Ada banyak alat bioinformatika Linux yang tersedia secara luas digunakan dalam bidang ini untuk waktu yang lama. Bioinformatika telah dicirikan dalam banyak cara; namun, ini sering didefinisikan sebagai kombinasi matematika, komputasi, dan statistik untuk menganalisis informasi biologis. Tujuan utama alat bioinformatika adalah untuk mengembangkan algoritme yang efisien sehingga kesamaan urutan dapat diukur dengan tepat.
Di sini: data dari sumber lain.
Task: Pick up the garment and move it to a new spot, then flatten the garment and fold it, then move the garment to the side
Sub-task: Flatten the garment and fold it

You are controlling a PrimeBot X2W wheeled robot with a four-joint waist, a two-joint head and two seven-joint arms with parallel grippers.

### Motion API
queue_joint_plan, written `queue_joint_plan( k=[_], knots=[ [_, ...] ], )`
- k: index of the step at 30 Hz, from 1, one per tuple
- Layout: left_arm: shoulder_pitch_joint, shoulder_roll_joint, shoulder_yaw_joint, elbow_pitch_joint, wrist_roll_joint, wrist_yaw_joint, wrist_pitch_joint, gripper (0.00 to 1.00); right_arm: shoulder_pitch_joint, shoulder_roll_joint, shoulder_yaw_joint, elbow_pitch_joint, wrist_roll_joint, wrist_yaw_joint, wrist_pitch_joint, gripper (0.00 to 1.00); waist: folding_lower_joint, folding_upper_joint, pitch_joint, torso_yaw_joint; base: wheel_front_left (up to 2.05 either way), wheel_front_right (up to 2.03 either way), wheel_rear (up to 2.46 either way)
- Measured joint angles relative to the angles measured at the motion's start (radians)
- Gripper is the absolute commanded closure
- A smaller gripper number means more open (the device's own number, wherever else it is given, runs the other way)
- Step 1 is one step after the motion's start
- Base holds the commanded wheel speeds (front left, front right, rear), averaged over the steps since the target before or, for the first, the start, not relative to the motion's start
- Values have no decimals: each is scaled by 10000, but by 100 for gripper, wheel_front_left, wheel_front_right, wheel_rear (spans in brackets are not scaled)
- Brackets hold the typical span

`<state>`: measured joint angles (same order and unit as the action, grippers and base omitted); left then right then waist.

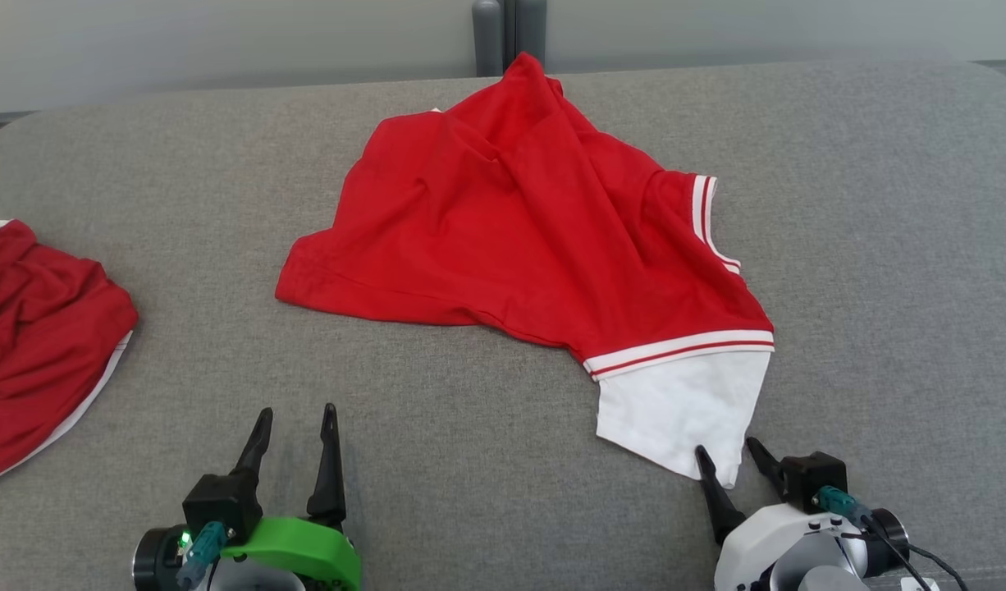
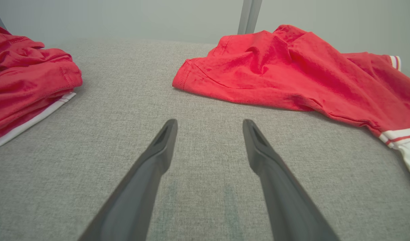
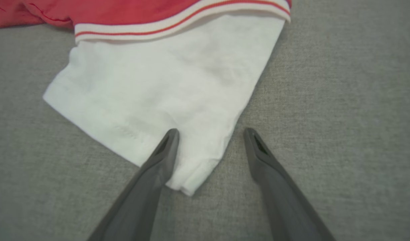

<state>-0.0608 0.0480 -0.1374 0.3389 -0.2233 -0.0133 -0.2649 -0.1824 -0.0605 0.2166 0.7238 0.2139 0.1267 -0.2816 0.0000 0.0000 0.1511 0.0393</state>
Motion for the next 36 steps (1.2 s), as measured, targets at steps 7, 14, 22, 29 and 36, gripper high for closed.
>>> queue_joint_plan(
  k=[7,14,22,29,36],
  knots=[
    [-455,0,36,27,6,-17,0,0,-338,-98,290,401,378,67,-113,100,0,0,293,-71,0,0,0],
    [-1441,4,320,393,134,-128,0,0,-273,-489,-368,-115,370,221,-59,100,0,0,603,-347,0,0,0],
    [-3065,61,984,2000,395,-527,0,0,-321,-811,-861,-569,242,221,-33,100,0,0,1104,-786,0,0,0],
    [-4081,247,1430,3139,337,-803,0,0,-466,-732,-802,-819,148,221,-33,100,0,0,1502,-1168,0,0,0],
    [-4754,439,1666,4103,205,-988,0,0,-544,-700,-752,-938,134,228,-67,100,0,0,1750,-1332,0,0,0]
  ],
)
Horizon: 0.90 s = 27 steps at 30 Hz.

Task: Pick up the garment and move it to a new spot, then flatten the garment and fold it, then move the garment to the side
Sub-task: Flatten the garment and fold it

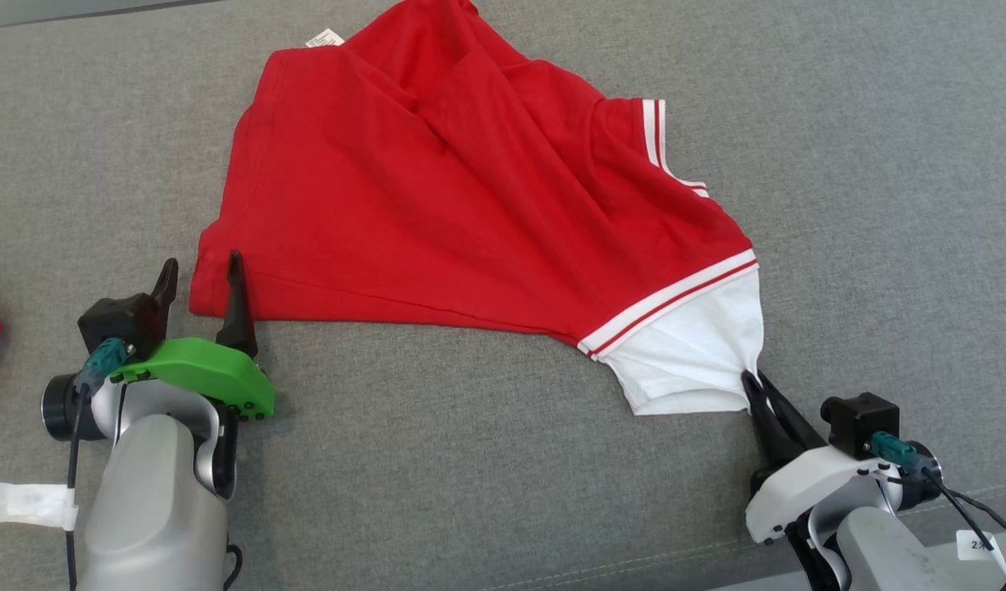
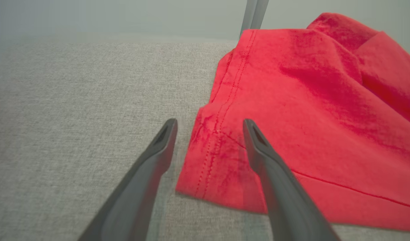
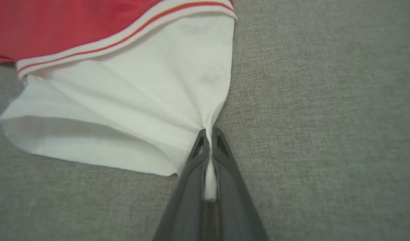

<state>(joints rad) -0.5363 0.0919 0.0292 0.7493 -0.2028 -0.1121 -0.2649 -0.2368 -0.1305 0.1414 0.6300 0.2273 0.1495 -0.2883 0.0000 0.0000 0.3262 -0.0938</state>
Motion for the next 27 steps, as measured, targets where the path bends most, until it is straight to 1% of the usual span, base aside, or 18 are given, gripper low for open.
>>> queue_joint_plan(
  k=[1,8,9,11,15,17,18,19,21,27],
  knots=[
    [-97,71,23,253,-4,-23,2,0,-20,0,25,-13,-2,0,0,100,0,0,37,-20,0,0,0],
    [-341,79,77,679,-167,-111,2,0,-58,2,92,-38,-10,0,-2,100,0,0,78,-62,0,0,0],
    [-348,79,77,723,-173,-113,0,1,-59,2,98,-38,-10,0,-2,100,0,0,77,-68,0,0,0],
    [-421,77,75,930,-290,-123,0,8,-63,2,107,-38,-10,0,-2,100,0,0,76,-82,0,0,0],
    [-576,77,36,1087,-360,-153,0,11,-92,40,113,-31,-10,0,-2,100,0,0,94,-122,0,0,0],
    [-620,98,-63,1179,-364,-155,0,20,-112,61,119,-29,-10,0,-2,100,0,0,110,-148,0,0,0],
    [-633,100,-84,1204,-368,-155,0,50,-117,63,119,-27,-10,0,-2,100,0,0,114,-161,0,0,0],
    [-654,105,-128,1212,-368,-155,0,63,-121,65,121,-27,-10,0,-2,100,0,0,118,-168,0,0,0],
    [-686,111,-163,1227,-368,-157,0,100,-123,67,121,-25,-10,0,-2,100,0,0,117,-173,0,0,0],
    [-657,136,-251,897,-399,-169,0,100,-133,75,94,46,-8,0,-2,100,0,0,7,-150,0,0,0]
  ],
)
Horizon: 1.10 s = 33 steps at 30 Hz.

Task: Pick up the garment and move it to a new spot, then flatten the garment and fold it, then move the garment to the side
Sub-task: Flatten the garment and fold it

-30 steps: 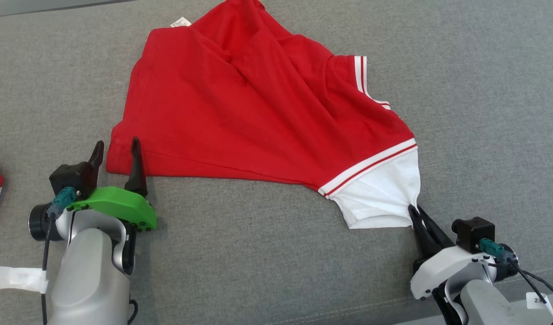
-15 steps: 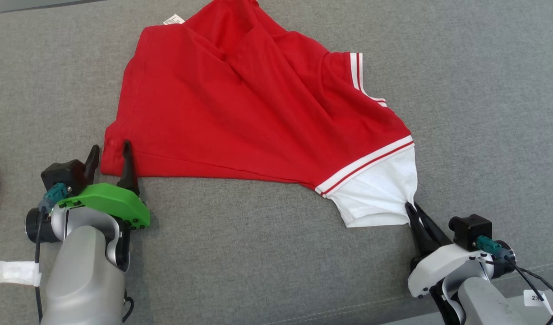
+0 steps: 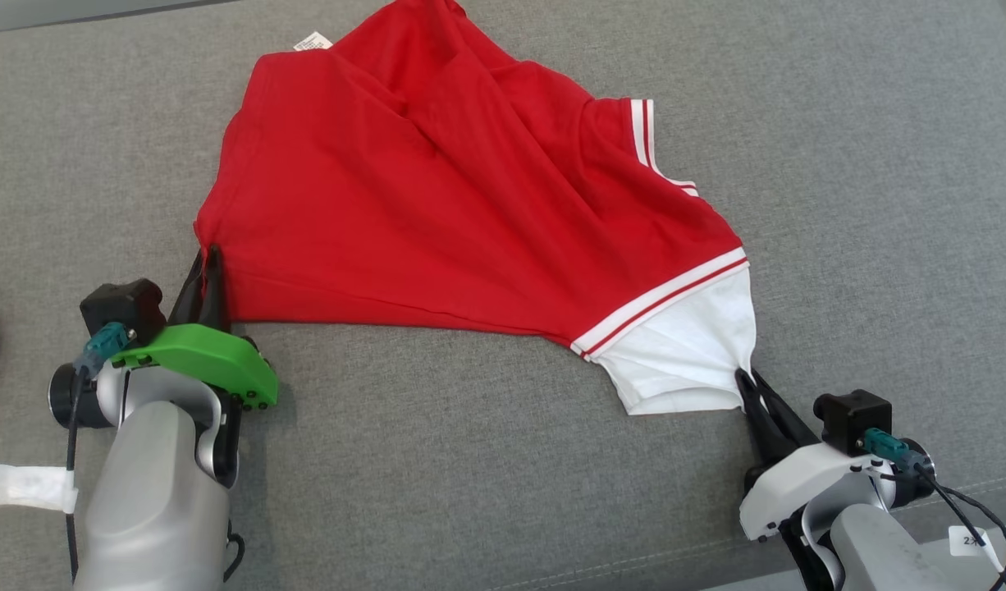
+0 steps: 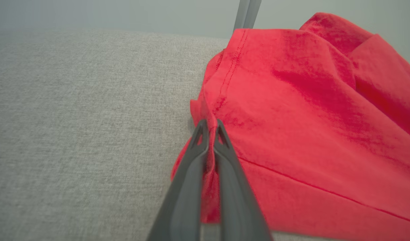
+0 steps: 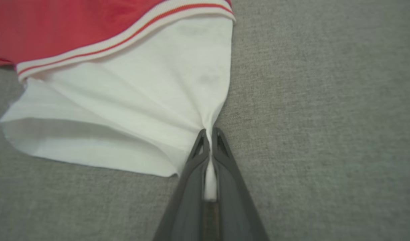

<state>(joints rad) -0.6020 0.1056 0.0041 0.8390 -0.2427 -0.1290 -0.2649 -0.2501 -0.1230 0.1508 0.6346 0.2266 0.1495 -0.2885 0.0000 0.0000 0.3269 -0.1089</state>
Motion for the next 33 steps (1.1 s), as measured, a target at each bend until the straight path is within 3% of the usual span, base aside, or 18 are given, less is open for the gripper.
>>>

Alat Bioinformatika Terbaik untuk Linux
Artikel ini ditulis dengan berfokus pada alat bioinformatika yang tersedia di platform Linux. Semua alat yang efisien telah dibahas dan ditinjau secara rinci. Selain itu, Anda akan menemukan fitur penting, properti, dan tautan unduhan dari artikel ini. Oleh karena itu, mari kita lalui.
1. meja kerja ge
geWorkbench dapat diuraikan dengan genome workbench adalah alat bioinformatika berbasis java yang berfungsi untuk genomik terintegrasi. Arsitektur komponennya memfasilitasi plug-in yang dikembangkan secara khusus yang akan dikonfigurasikan ke dalam aplikasi bioinformatika yang rumit. Saat ini, lebih dari tujuh puluh plug-in tersedia untuk mendukung, memvisualisasikan, dan menganalisis data urutan.
Fitur geWorkbench
- Ini disertakan dengan banyak alat analisis komputasi, yaitu, uji-t, peta yang mengatur sendiri, dan pengelompokan hierarkis, dan seterusnya.
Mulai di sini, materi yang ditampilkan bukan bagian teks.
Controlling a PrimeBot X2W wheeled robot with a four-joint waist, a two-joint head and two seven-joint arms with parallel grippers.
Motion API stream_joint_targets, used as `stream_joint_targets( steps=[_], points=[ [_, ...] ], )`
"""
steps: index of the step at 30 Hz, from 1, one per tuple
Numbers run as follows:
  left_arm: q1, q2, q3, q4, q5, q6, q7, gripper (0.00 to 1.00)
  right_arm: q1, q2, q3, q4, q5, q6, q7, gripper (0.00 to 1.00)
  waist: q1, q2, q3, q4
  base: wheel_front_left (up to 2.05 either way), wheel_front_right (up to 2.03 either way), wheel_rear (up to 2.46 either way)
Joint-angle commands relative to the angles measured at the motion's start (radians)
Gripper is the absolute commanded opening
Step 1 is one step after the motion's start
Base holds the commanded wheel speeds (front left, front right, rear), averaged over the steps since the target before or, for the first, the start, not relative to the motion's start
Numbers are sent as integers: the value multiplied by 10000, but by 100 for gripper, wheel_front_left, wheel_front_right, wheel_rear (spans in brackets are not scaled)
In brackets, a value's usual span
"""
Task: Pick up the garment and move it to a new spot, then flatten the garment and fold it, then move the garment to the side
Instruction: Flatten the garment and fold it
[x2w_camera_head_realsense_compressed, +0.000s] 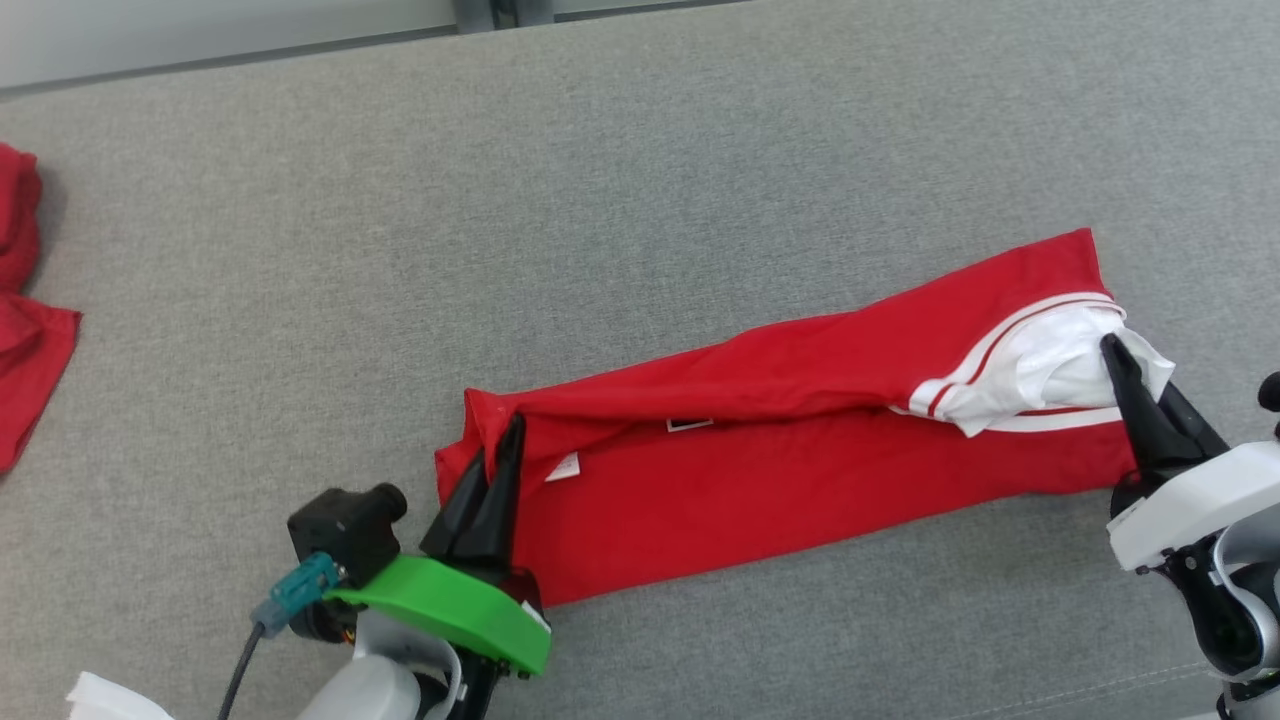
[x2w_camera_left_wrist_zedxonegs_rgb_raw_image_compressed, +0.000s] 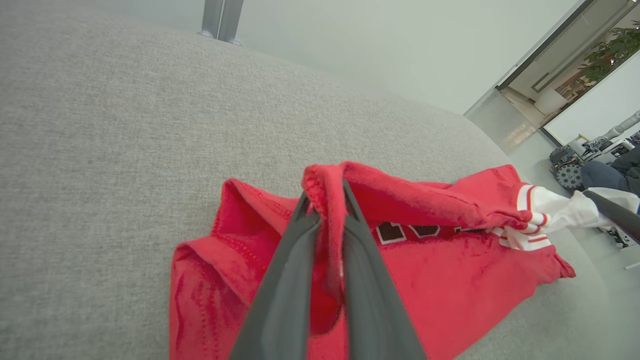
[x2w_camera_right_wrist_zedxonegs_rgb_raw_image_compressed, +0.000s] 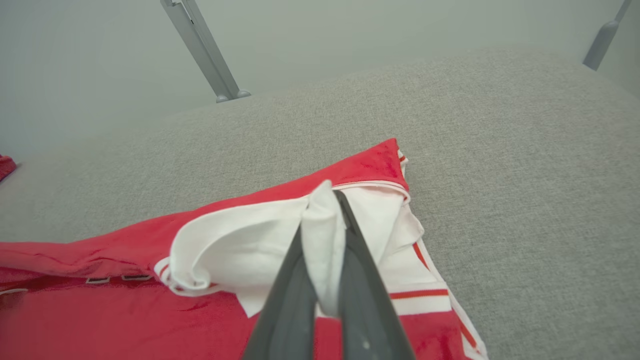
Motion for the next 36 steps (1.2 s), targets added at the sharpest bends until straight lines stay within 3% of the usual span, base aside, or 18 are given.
stream_joint_targets(
  steps=[1,3,4,5,6,9,12,14,18,22,28,32,36],
  points=[
    [279,19,-88,171,-41,-168,-85,0,86,66,89,59,-174,0,25,0,1,-1,-307,-324,0,0,0],
    [376,26,-157,439,115,-270,-221,4,-6,109,174,329,-556,0,14,0,1,-1,-348,-396,0,0,0],
    [460,-27,-133,551,108,-302,-285,22,-90,187,182,459,-675,0,-51,0,1,-1,-374,-416,0,0,0],
    [603,-102,-113,696,78,-354,-342,78,-192,212,216,644,-947,0,-101,87,1,-1,-402,-431,0,0,0],
    [709,-88,-79,891,161,-348,-404,100,-257,276,231,862,-1110,0,-70,100,1,-1,-436,-432,0,0,0],
    [956,12,-96,1319,484,-354,-508,100,-214,326,192,1093,-1351,0,73,100,1,-1,-518,-362,0,0,0],
    [1292,100,290,1301,886,-89,-587,100,1,269,-322,767,-1357,0,273,100,1,-1,-554,-253,0,0,0],
    [1570,4,1049,835,1471,248,-615,100,37,292,-797,377,-1419,0,525,100,1,-1,-475,-215,0,0,0],
    [2441,-439,2482,-81,2766,468,-592,100,-270,216,-1221,129,-1909,0,1703,100,1,-1,-169,-80,0,0,0],
    [2751,-1138,3377,-306,3732,-7,-593,100,-872,262,-1183,859,-2455,2,3105,100,1,-1,163,269,0,0,0],
    [2514,-2085,4129,-112,4699,-937,-592,100,-1637,-76,-1020,2229,-2561,-1,4145,100,1,-1,518,1022,0,0,0],
    [2437,-2421,4556,-20,5103,-1381,-585,100,-1874,-249,-1062,3117,-2627,0,4477,100,1,-1,464,1446,0,0,0],
    [2555,-2554,4722,167,5319,-1654,-585,100,-1717,-144,-964,3907,-1804,2,5221,100,1,-1,225,1745,0,0,0]
  ],
)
- Hal ini ditampilkan dengan jaringan interaksi molekuler, struktur protein, dan data protein.
- Menawarkan integrasi gen dan jalur anotasi serta mengumpulkan data dari sumber pilihan untuk analisis pengayaan ontologi gen.
- Dalam fitur ini, komponen diintegrasikan dengan manajemen platform input dan output.
2. BioPerl
BioPerl adalah kumpulan alat Perl yang banyak digunakan di platform Linux sebagai alat bioinformatika untuk biologi molekuler komputasi. Ini terus digunakan dalam bidang bioinformatika menjadi seperangkat gaya CPAN standar. Alat bioinformatika Linux ini didokumentasikan dengan baik dan tersedia secara bebas dalam modul Perl. Karena berorientasi objek, modul-modul ini saling bergantung untuk menyelesaikan tugas.
Fitur BioPerl
- Dari basis data lokal dan terisolasi, alat bioinformatika ini mengakses data urutan nukleotida dan peptida.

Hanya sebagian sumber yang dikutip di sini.